The emphasis is not on Ulla’s goal – getting to the water – but on her presence as a body, and the presence of the foliage around her. It requires a re-orientation as a viewer, away from character arcs and towards a multi-planar focus, where the background holds as much interest as the human moving at its center. This can be a difficult transition to make, but the rewards are stunning.

This is not to take away from the suggestive mystery of the narrative, though, which produces a insinuating sense of unease through a voice-over and the spectre of the yellow-warning suit of a hunter. In her voice-over, Ulla notes the song of the larks, who stay around later into fall every year. Straight away this note introduces something “off” with her surroundings, which will build through her various chores and rests, until the wearing of a bathing-suit becomes indicative of an massive psychological shift, where solitude ineffably shifts into loneliness. It’s a remarkable moment in a film loaded with them.

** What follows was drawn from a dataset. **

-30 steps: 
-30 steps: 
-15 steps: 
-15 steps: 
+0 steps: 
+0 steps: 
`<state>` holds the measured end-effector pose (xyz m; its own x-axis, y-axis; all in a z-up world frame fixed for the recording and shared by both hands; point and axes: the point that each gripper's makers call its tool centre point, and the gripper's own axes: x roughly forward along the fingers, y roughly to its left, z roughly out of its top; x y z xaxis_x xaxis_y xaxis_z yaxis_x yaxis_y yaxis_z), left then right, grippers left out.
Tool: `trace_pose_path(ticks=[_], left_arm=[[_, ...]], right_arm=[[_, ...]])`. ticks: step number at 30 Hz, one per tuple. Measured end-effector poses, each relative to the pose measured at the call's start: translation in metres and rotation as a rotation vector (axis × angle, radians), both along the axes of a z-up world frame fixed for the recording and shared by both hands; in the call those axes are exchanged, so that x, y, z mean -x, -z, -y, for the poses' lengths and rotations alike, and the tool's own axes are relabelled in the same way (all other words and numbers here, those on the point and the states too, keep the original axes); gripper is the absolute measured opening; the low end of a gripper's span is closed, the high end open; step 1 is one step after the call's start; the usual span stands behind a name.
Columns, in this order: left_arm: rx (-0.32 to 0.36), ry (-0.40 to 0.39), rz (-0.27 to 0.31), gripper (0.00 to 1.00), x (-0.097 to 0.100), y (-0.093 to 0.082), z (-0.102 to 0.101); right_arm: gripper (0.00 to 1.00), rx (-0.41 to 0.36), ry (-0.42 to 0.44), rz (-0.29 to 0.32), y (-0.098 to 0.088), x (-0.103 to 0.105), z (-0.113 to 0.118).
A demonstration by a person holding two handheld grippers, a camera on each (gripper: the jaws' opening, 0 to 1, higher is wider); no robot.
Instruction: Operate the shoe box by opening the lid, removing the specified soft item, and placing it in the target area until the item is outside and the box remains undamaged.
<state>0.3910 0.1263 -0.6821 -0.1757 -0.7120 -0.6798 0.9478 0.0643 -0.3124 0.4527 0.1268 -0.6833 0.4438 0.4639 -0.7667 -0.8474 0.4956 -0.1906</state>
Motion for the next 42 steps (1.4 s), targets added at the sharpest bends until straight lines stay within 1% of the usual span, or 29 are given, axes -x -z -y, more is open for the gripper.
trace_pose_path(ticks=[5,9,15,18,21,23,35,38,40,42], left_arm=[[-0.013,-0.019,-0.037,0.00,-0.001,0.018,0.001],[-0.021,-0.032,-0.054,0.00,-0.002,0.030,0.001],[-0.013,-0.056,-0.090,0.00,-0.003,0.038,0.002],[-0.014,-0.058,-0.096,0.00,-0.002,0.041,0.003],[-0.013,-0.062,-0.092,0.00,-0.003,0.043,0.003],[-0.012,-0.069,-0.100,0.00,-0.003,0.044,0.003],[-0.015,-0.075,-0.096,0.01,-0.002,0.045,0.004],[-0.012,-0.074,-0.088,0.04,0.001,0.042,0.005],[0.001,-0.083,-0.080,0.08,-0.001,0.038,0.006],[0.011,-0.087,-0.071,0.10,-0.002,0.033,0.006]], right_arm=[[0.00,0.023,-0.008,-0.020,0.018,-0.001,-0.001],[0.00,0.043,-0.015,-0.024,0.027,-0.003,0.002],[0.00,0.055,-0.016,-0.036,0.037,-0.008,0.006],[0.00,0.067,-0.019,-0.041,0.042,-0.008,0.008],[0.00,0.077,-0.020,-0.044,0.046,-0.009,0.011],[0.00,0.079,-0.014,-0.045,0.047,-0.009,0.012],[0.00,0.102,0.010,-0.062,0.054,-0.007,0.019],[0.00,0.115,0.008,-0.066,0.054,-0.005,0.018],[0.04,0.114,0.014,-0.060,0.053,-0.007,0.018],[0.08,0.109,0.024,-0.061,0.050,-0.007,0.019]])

Where The Anchorage maintains a constant distance from Ulla, Agrarian Utopia uses a more dialectic approach, shifting back and forth from long shots of workers arranged against the ground and sky, the romantic-heroic view of farming, to the close-ups and shot-countershots of the off-hours, when the anxiety of debt and the  theater of Thai political life dominates conversations. The story concerns Duen and Nuek, two itinerant farmers and their families, trying to make a buck as the bank forecloses on every scrap of land they work on. Using archaic methods of farming, including Buffalo-motored plows, it’s a lament for the death of a working community, but unlike Sweetgrass, it’s completely invented – for this way of life is already extinct. Koehler reports that Director Uruphong Raksasad hired locals to play the part of the farmers, and rented the plot for a year from the government just for the shoot.

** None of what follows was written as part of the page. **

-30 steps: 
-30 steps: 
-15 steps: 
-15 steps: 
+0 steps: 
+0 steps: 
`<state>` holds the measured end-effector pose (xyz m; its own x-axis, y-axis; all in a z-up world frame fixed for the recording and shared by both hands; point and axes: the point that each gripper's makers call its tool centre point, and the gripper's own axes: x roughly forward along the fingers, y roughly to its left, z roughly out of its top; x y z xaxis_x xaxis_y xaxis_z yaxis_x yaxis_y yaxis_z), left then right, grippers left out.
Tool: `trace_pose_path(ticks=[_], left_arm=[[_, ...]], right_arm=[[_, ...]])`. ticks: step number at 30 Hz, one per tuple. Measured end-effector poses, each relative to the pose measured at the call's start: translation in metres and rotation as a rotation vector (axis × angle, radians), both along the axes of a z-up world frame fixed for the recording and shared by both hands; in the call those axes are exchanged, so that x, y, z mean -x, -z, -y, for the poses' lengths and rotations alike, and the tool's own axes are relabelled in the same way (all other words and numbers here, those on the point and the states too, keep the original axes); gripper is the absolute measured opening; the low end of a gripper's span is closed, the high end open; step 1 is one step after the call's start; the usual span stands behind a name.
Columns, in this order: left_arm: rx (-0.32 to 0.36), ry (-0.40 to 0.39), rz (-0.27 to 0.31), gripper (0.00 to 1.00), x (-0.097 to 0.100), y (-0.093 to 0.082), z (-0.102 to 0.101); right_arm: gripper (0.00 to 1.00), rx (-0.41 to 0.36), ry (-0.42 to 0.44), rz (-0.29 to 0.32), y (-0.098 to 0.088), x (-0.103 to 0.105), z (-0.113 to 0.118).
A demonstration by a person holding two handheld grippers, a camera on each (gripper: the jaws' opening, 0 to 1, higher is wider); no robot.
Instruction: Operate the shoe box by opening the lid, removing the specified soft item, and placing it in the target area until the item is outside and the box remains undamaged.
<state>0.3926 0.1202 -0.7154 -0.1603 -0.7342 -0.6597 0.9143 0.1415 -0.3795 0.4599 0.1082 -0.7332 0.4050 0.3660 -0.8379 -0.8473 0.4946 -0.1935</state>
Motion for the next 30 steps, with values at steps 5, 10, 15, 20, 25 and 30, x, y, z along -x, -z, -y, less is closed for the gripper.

The son of farmers himself, Raksasad is reconstructing the final days of that working community, a passion play of bent backs, stupefyingly gorgeous landscapes, and past-due loan payments. As in Sweetgrass, Raksasang entwines the beauty of the land with the physical toll of labor and the brutal economic realities of local farming. It’s a constant push-pull of aesthetics and politics, of sunsets and bounced checks. What makes all of this sing is the facility of the performers, the beauty of the Thai landscape, and Raksasad’s sheer ambition – encapsulating the demise of local agriculture and the insanity of the political scene. The populist Thaksin Shinawatra, shrouded with allegations of corruption, was ousted by a military coup in 2006, and Shinawatra has been trying to win a proxy war for power ever since, briefly popping back up in 2008 when his former party won an election. He has since been convicted in absentia for “conflict of interest” and was sentenced to two years in jail.

He’s reportedly popular with the working class, but Raksasad draws a portrait of people sick of political manuevuring and loud empty gestures. He has one worker describe the scene by saying “the opposition and government are making a movie for us to watch.” It is a despairing political portrait that erupts with moments of sublime beauty. After a storm, a giddy hand-held camera races with the local children during a mud fight, careening along with them with joyful intensity, one of the most kinetically thrilling moments I’ve had in a cinema. But then Nuek trudges back to Bangkok, weaving through curse-wielding protestors and condescending party leaders, with the mud and sun and trudgery a distant memory. Now he’s got a factory job.